** Opening Data listing block **

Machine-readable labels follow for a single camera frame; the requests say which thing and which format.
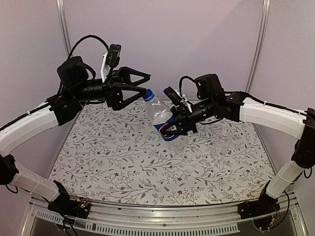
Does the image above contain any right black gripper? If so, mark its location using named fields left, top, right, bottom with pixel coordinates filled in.
left=158, top=96, right=216, bottom=135

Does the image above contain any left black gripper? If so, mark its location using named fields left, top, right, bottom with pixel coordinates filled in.
left=73, top=66, right=150, bottom=109

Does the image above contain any Pepsi label plastic bottle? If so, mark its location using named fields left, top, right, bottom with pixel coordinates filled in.
left=146, top=96, right=189, bottom=152

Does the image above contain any blue bottle cap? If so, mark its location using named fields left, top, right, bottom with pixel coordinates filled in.
left=142, top=89, right=155, bottom=102

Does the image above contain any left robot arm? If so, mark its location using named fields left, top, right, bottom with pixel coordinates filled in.
left=0, top=54, right=150, bottom=213

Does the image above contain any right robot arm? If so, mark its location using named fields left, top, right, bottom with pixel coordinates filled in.
left=160, top=74, right=315, bottom=214

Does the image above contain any white clear bottle cap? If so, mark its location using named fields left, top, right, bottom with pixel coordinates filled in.
left=221, top=128, right=230, bottom=137

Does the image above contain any clear plastic bottle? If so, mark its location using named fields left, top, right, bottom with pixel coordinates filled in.
left=213, top=130, right=231, bottom=161

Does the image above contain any floral patterned table mat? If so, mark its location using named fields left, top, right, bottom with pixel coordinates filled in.
left=49, top=100, right=274, bottom=206

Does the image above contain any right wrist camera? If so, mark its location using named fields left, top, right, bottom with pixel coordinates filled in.
left=163, top=87, right=192, bottom=113

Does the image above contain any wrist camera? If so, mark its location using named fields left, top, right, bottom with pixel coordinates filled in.
left=100, top=44, right=121, bottom=83
left=163, top=87, right=192, bottom=113

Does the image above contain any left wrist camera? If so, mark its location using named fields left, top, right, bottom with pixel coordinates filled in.
left=100, top=44, right=121, bottom=83

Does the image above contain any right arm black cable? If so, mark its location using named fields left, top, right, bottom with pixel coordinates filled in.
left=178, top=75, right=197, bottom=96

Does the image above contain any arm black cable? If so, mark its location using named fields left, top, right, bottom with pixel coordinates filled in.
left=178, top=75, right=197, bottom=96
left=67, top=34, right=110, bottom=59

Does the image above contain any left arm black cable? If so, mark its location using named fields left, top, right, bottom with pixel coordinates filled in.
left=67, top=34, right=110, bottom=59

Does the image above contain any left aluminium frame post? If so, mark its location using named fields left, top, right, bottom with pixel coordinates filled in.
left=56, top=0, right=71, bottom=56

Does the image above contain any aluminium frame post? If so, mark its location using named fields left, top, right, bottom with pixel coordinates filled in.
left=245, top=0, right=271, bottom=93
left=56, top=0, right=71, bottom=56

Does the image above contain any front aluminium rail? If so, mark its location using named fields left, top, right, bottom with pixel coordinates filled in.
left=21, top=192, right=311, bottom=236

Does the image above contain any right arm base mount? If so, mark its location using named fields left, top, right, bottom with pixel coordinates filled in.
left=237, top=193, right=280, bottom=231

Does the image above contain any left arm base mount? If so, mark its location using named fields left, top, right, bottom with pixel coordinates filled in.
left=48, top=194, right=91, bottom=219

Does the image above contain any right aluminium frame post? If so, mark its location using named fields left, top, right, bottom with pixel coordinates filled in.
left=245, top=0, right=271, bottom=93

** Closing Data listing block **

### Exercise details
Everything in the entries above should be transcribed exactly, apart from the pictures.

### Response below
Machine-readable labels follow for a single camera frame; the requests say which thing and which format.
Does the image above contain any right black gripper? If so, mark its location using named fields left, top, right, bottom with pixel coordinates filled in.
left=158, top=96, right=216, bottom=135

Does the image above contain any left black gripper? If so, mark its location using named fields left, top, right, bottom with pixel coordinates filled in.
left=73, top=66, right=150, bottom=109

Does the image above contain any Pepsi label plastic bottle? If so, mark its location using named fields left, top, right, bottom with pixel coordinates filled in.
left=146, top=96, right=189, bottom=152

Does the image above contain any blue bottle cap? If so, mark its location using named fields left, top, right, bottom with pixel coordinates filled in.
left=142, top=89, right=155, bottom=102

Does the image above contain any left robot arm? If so, mark its location using named fields left, top, right, bottom with pixel coordinates filled in.
left=0, top=54, right=150, bottom=213

Does the image above contain any right robot arm? If so, mark its location using named fields left, top, right, bottom with pixel coordinates filled in.
left=160, top=74, right=315, bottom=214

Does the image above contain any white clear bottle cap? If so, mark its location using named fields left, top, right, bottom with pixel coordinates filled in.
left=221, top=128, right=230, bottom=137

Does the image above contain any clear plastic bottle? If so, mark its location using named fields left, top, right, bottom with pixel coordinates filled in.
left=213, top=130, right=231, bottom=161

Does the image above contain any floral patterned table mat? If so, mark its location using named fields left, top, right, bottom with pixel coordinates filled in.
left=49, top=100, right=274, bottom=206

Does the image above contain any right wrist camera? If so, mark its location using named fields left, top, right, bottom with pixel coordinates filled in.
left=163, top=87, right=192, bottom=113

Does the image above contain any wrist camera? If so, mark its location using named fields left, top, right, bottom with pixel coordinates filled in.
left=100, top=44, right=121, bottom=83
left=163, top=87, right=192, bottom=113

Does the image above contain any left wrist camera? If so, mark its location using named fields left, top, right, bottom with pixel coordinates filled in.
left=100, top=44, right=121, bottom=83

Does the image above contain any right arm black cable? If so, mark its location using named fields left, top, right, bottom with pixel coordinates filled in.
left=178, top=75, right=197, bottom=96

Does the image above contain any arm black cable? If so, mark its location using named fields left, top, right, bottom with pixel coordinates filled in.
left=178, top=75, right=197, bottom=96
left=67, top=34, right=110, bottom=59

Does the image above contain any left arm black cable? If so, mark its location using named fields left, top, right, bottom with pixel coordinates filled in.
left=67, top=34, right=110, bottom=59

Does the image above contain any left aluminium frame post? If so, mark its location using named fields left, top, right, bottom with pixel coordinates filled in.
left=56, top=0, right=71, bottom=56

Does the image above contain any aluminium frame post? If so, mark its location using named fields left, top, right, bottom with pixel coordinates filled in.
left=245, top=0, right=271, bottom=93
left=56, top=0, right=71, bottom=56

Does the image above contain any front aluminium rail? If so, mark its location using named fields left, top, right, bottom with pixel coordinates filled in.
left=21, top=192, right=311, bottom=236

Does the image above contain any right arm base mount? If so, mark its location using named fields left, top, right, bottom with pixel coordinates filled in.
left=237, top=193, right=280, bottom=231

Does the image above contain any left arm base mount? If so, mark its location using named fields left, top, right, bottom with pixel coordinates filled in.
left=48, top=194, right=91, bottom=219

Does the image above contain any right aluminium frame post? If so, mark its location using named fields left, top, right, bottom with pixel coordinates filled in.
left=245, top=0, right=271, bottom=93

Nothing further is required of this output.